*Problem requirements*
Count how many lines below include the word "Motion". Answer with a number only.

*Dataset section*
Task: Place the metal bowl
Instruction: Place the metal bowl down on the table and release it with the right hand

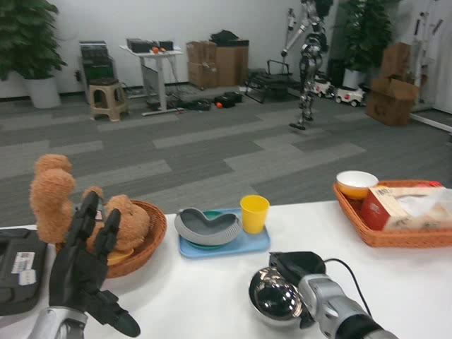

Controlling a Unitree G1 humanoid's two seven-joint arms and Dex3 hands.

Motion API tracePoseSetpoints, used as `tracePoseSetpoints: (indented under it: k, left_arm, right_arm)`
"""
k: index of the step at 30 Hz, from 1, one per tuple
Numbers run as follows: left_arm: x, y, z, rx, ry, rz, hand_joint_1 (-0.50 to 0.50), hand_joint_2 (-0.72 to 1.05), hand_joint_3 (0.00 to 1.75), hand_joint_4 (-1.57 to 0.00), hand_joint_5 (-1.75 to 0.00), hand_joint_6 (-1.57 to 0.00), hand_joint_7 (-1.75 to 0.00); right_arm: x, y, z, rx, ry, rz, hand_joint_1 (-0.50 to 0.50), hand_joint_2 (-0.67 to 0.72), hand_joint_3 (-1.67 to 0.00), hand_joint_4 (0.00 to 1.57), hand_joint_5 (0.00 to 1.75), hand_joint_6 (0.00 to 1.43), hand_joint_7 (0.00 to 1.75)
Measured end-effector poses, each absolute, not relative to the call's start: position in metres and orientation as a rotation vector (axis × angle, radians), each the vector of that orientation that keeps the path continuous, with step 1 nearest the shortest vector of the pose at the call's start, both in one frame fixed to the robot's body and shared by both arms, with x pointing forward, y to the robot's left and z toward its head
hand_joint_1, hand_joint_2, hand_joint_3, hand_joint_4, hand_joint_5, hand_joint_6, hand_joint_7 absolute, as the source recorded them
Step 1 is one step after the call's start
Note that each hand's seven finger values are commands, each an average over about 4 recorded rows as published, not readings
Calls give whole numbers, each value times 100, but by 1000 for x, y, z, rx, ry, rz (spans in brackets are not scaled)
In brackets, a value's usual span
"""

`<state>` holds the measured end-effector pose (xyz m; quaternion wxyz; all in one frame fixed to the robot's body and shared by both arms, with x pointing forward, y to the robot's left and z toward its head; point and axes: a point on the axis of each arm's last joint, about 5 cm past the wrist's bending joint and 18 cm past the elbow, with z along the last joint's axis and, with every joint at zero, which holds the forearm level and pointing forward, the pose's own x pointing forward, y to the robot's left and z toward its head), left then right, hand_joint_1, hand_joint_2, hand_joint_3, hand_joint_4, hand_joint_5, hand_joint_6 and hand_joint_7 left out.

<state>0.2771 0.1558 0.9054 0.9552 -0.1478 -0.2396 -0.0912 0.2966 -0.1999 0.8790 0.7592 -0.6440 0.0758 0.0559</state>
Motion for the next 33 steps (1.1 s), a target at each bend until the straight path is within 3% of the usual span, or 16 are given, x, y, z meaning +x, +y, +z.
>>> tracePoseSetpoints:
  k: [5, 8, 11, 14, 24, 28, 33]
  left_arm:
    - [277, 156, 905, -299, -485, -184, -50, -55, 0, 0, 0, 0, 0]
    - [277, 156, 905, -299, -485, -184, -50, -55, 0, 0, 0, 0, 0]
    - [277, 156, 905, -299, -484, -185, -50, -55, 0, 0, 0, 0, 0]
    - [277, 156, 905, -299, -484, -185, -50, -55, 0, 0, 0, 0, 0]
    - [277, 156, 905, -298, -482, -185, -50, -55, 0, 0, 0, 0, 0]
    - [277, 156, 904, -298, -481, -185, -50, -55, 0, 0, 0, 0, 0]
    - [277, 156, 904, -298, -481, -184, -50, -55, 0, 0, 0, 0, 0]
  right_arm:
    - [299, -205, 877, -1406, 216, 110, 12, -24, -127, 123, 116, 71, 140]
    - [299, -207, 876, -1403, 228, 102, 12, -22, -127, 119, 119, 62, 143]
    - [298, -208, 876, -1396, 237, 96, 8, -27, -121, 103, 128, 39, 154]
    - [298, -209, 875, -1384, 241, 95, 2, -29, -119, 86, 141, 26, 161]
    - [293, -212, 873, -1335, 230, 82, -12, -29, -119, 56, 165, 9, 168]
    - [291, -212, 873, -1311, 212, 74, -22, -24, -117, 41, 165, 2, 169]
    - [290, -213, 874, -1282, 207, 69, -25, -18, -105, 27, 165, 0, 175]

*Solved problem*
2